Wednesday, November 4, 2020

TILIF #17: Forecasting an airway, ECMO hope, and lot's o' math


On an endotracheal tube (breathing tube for intubated patients) there is often an inflatable ring called a cuff that can be filled with air to help make a better seal in a patient's airway. Since you can't easily see the cuff to check how inflated it is, there is a little air-bladder at the other end of the tiny tube used to inflate it. Since the two soft bubbles of plastic are connected by the rigid little tube, they feel the same pressure. This means if you squeeze on the little balloon outside the body, you get instant intuitive feedback about the balloon inside the body. After intubating, you can also use this relationship to feel where the internal balloon is by placing your hand on the neck while squeezing the outer bubble and feeling the bounce of the inner balloon pressing out through the soft tissue of the neck. Nifty!

uncaringly borrowed from someone who hopefully lovingly borrowed it from the Pixar film The Incredibles
I never gave a second thought to what the little balloon would be called. Cuff pressure bladder, maybe? The anesthesiologist I worked with today scraped the bottom of the esoteric knowledge barrel by informing me that it is actually called a "pilot balloon." But that made me wonder: why?! What a weird term. The anesthesiologist hypothesized that it was like a pilot light for a furnace, because the little fire is indicative of the ability to start larger fires inside. I don't buy that.

If you Google "pilot balloon" you'll note that the first non-medical entry you find from meteorology. Pilot-balloon (or "pibal") observation is when you send a balloon up into the atmosphere to measure the direction of upper-level winds. This is shockingly close to a perfect metaphor for our little device - a balloon that measures the ability for air to move through a patient's upper airway. Coincidence?

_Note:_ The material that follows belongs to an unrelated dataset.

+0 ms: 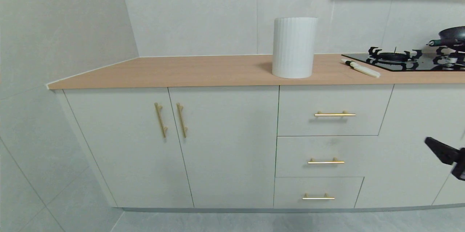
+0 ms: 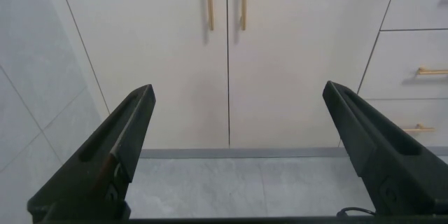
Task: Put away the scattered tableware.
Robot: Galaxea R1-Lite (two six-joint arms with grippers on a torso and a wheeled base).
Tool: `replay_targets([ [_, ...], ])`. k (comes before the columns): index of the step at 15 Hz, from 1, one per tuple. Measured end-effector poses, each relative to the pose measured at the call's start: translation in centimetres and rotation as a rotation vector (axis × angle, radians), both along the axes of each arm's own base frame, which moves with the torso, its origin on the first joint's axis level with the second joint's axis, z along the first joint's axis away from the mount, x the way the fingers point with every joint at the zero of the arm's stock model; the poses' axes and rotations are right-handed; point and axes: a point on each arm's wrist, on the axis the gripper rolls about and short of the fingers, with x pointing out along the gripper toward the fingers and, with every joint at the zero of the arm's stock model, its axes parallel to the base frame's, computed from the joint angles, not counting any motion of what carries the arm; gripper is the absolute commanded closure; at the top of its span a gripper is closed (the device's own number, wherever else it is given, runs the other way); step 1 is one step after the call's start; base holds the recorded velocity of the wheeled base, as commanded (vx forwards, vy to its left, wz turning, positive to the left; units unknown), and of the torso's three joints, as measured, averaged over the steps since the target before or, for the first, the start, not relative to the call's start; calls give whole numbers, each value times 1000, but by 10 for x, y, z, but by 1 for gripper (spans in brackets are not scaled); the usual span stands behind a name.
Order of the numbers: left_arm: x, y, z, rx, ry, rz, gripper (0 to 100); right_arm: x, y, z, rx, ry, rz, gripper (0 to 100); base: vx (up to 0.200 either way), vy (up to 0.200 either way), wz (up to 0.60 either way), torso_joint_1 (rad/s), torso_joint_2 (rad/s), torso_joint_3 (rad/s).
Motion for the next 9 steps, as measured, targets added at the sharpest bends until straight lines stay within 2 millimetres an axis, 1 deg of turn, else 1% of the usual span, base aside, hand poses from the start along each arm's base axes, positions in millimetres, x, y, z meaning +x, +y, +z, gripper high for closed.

I also recently learned the amazing story1 of the first ECMO baby. Extracorporeal membrane oxygenation (ECMO) is basically medium-term heart-lung bypass. It is one of the most extreme, invasive and risky interventions that is done in all of medicine. It was first tried on adults in the '60s but the first study was a disaster with 90% of patients dying. The whole concept may have been scrapped where it not for a hail-mary intervention on the newborn baby of an illegal immigrant in Irvine, CA. The child's mother was told that the child was dying (which she almost certainly was) and, before fleeing the hospital due to immigration status concerns, she consented to allowing the doctors there to try a radical, unproven treatment.

The new technology that allowed this medical advancement was actually the development of silicone tubing, made from basically the same stuff used as a bathroom tile sealant. Unlike other plastics, this substance actually allows gases like oxygen to diffuse into blood flowing by without requiring the blood to be damaged with mixing devices. This baby's lungs were stuck in a high resistance fetal physiology and needed more time to mature. The surgeons placed catheters into the major veins and arteries to divert most of the baby's blood to this oxygenation device outside the body before allowing it back in to feed the tissues. It worked! The baby survived on the device for 6 days, enough time for the pulmonary pressures to lower and the lungs to oxygenate the blood on their own. One of the only complications was that a piece of the silicone tubing broke off while being disconnected, lodging in the little girl's lung.

The mother was never seen again. She had given her child birthright US citizenship and given the doctors permission to try for a miracle, but likely never knew the girl's fate. The baby was named Esperanza, Spanish for "hope," by the nurses and she was raised by loving foster parents. She later met the doctor that saved her life and has become a mild celebrity in the ECMO world.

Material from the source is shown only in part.